Kaplan v DePetro
2008 NY Slip Op 04474 [51 AD3d 730]
May 13, 2008
Appellate Division, Second Department
Published by New York State Law Reporting Bureau pursuant to Judiciary Law § 431.
As corrected through Wednesday, July 16, 2008


Deborah Kaplan, Appellant,
v
Robin Habacht DePetro et al., Respondents.

[*1] Robert A. Flaster, P.C. (Pollack, Pollack, Isaac & De Cicco, New York, N.Y. [Brian J. Isaac, Michael H. Zhu, and Jillian Rosen], of counsel), for appellant.

Purcell & Ingrao, P.C., Mineola, N.Y. (Lynn A. Ingrao and Terrance Ingrao of counsel), for respondents.

In an action to recover damages for personal injuries, the plaintiff appeals from an order of the Supreme Court, Richmond County (Gigante, J.), dated June 26, 2007, which granted the defendants' motion for summary judgment dismissing the complaint.

Ordered that the order is affirmed, with costs.

The plaintiff alleged that she slipped and fell on a patch of black ice in the defendants' driveway.

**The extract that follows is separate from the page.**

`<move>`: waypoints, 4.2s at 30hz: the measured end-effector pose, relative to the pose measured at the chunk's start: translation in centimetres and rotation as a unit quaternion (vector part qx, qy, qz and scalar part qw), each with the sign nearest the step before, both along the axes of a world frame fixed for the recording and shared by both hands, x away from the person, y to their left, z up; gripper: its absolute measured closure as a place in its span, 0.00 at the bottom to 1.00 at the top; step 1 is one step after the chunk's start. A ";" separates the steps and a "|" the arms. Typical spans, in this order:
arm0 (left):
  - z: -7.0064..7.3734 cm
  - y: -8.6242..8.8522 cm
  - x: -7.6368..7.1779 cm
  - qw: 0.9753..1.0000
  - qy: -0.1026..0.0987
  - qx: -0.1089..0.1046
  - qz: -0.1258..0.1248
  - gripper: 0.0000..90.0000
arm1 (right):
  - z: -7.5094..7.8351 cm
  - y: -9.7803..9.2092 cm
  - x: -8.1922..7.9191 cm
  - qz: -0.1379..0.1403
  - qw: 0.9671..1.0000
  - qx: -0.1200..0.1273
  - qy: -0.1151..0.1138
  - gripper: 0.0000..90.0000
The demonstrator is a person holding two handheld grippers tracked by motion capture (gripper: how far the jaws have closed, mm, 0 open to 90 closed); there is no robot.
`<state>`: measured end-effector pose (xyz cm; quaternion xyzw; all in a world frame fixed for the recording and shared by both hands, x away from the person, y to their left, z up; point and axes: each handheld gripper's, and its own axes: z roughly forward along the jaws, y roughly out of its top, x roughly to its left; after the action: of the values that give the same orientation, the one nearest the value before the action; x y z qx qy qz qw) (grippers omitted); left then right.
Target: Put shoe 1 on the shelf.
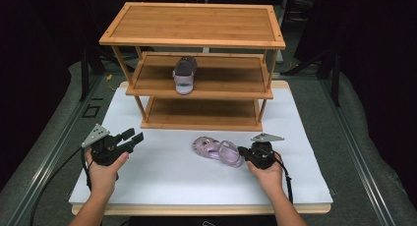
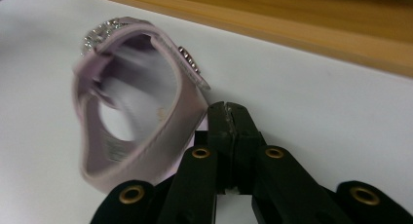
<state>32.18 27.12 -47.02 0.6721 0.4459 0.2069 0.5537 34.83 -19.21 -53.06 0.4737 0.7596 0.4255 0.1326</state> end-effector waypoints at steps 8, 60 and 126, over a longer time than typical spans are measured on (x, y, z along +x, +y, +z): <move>-0.4 -0.3 0.1 1.000 0.009 0.005 -0.004 0.58 | -1.1 0.0 -0.2 0.002 0.999 0.010 0.032 1.00; -3.5 0.5 1.5 0.996 0.085 0.033 -0.003 0.52 | 6.2 5.5 1.5 0.122 0.922 -0.271 0.247 0.83; -4.8 1.0 2.2 0.992 0.117 0.043 0.002 0.53 | 7.5 3.6 -2.7 0.066 0.993 -0.057 0.081 0.92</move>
<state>34.41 28.16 -51.85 0.7143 0.4993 0.1470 0.4679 32.18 -15.58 -45.56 0.4469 0.8207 0.3491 0.0688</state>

A property owner will be held liable for damages sustained in a slip-and-fall accident only when it created the dangerous condition which caused the accident or had actual or constructive notice thereof (see Robinson v Trade Link Am., 39 AD3d 616 [2007]; Zabbia v Westwood, LLC, 18 AD3d 542 [2005]).

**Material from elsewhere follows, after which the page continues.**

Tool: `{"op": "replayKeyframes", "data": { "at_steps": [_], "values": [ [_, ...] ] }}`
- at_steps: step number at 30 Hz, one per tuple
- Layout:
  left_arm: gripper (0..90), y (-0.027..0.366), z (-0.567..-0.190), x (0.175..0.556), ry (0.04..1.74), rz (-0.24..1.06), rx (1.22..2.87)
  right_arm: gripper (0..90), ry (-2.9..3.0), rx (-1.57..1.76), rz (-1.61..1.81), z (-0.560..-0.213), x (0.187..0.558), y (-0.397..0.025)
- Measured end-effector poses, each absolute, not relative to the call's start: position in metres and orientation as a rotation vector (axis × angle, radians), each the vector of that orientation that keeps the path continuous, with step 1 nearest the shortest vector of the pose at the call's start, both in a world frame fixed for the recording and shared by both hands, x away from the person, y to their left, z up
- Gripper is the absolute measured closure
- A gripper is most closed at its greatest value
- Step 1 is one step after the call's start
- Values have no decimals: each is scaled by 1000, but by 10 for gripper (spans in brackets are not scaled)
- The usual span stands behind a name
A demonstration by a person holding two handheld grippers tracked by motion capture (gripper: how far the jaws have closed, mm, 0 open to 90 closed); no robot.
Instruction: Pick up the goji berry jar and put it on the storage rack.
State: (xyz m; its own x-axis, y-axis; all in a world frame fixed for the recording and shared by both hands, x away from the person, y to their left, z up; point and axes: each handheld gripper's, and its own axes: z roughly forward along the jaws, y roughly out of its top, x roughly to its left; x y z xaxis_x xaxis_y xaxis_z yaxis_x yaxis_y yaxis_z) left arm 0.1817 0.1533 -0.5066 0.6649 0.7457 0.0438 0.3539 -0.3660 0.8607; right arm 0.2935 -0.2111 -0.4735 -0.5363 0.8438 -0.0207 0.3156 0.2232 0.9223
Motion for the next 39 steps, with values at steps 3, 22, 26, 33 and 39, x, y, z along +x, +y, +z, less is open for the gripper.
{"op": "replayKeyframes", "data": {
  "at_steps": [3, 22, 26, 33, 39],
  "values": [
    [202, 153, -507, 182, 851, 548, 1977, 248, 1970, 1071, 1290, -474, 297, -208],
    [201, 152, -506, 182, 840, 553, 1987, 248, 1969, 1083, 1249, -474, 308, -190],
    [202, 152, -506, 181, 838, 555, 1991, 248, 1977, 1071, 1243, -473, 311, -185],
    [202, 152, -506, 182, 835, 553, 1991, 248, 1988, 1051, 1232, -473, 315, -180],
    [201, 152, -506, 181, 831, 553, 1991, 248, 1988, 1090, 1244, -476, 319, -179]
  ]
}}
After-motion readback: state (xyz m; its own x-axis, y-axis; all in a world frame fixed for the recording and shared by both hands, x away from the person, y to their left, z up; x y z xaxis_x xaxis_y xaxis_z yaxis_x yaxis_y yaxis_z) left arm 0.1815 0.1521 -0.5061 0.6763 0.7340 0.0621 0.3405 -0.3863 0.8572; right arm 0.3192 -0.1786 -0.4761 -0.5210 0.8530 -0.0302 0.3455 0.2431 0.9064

The defendants established their prima facie entitlement to judgment as a matter of law by demonstrating that they neither created nor had actual or constructive notice of the icy condition alleged to have caused the plaintiff's fall. The plaintiff failed to raise a triable issue of fact in opposition (see DeFalco v BJ's Wholesale Club, Inc., 38 AD3d 824 [2007]; Penny v Pembrook Mgt., 280 AD2d 590 [2001]). The plaintiff's claim that the defendants' efforts to remove the ice and snow may have created the condition was speculative and unsupported by the evidence in the record (see Dwulit v Walters, 19 AD3d 535 [2005]; Wilson v Prazza, 306 AD2d 466 [2003]). [*2]

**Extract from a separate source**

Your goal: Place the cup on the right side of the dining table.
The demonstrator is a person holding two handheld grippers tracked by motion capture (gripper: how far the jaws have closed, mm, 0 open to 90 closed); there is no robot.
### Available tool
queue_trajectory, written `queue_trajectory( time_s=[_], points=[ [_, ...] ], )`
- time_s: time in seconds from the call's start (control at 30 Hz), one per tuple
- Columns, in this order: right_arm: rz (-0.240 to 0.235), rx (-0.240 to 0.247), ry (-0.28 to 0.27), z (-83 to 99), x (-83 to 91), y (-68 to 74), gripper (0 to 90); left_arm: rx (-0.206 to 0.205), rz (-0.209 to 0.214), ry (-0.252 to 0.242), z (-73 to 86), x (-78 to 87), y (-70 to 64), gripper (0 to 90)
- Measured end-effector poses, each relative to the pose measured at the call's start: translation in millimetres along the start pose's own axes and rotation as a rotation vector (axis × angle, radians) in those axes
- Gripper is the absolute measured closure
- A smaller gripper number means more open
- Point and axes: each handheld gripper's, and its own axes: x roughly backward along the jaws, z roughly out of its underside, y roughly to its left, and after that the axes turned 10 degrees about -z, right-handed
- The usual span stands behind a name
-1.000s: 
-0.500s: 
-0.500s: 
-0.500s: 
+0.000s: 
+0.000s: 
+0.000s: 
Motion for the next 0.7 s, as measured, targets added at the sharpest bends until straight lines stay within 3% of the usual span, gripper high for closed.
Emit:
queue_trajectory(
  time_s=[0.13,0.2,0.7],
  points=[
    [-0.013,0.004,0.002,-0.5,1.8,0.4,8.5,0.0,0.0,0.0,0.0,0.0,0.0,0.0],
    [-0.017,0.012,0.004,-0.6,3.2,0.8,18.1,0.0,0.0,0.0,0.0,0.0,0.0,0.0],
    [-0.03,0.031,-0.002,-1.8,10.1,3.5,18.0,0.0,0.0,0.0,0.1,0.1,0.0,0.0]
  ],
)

Moreover, there was no proof to support the plaintiff's claim that the defendants had actual or constructive notice of the ice patch. General awareness that snow or ice may be present is legally insufficient to constitute notice of the particular condition that caused the plaintiff's fall (see Piacquadio v Recine Realty Corp., 84 NY2d 967 [1994]; Gordon v American Museum of Natural History, 67 NY2d 836 [1986]; Carricato v Jefferson Val. Mall Ltd. Partnership, 299 AD2d 444 [2002]). Both the plaintiff and the deposed defendant testified that they did not see the patch of ice at any time before the accident. Based on this evidence, any finding as to when the ice patch developed could only be based on speculation (see Carricato v Jefferson Val. Mall Ltd. Partnership, 299 AD2d 444 [2002]; Penny v Pembrook Mgt., 280 AD2d 590 [2001]). The plaintiff's affidavit in opposition to the defendants' motion for summary judgment, in which she claimed that she did not have an opportunity to look at the ground before she fell, contradicted her earlier testimony and, therefore, presented a feigned factual issue designed to defeat the defendants' motion (see Makaron v Luna Park Hous. Corp., 25 AD3d 770 [2006]; Stancil v Supermarkets Gen., 16 AD3d 402 [2005]).

Accordingly, the Supreme Court properly granted the defendants' motion for summary judgment dismissing the complaint (see Zuckerman v City of New York, 49 NY2d 557 [1980]). Lifson, J.P., Ritter, Dillon and Leventhal, JJ., concur.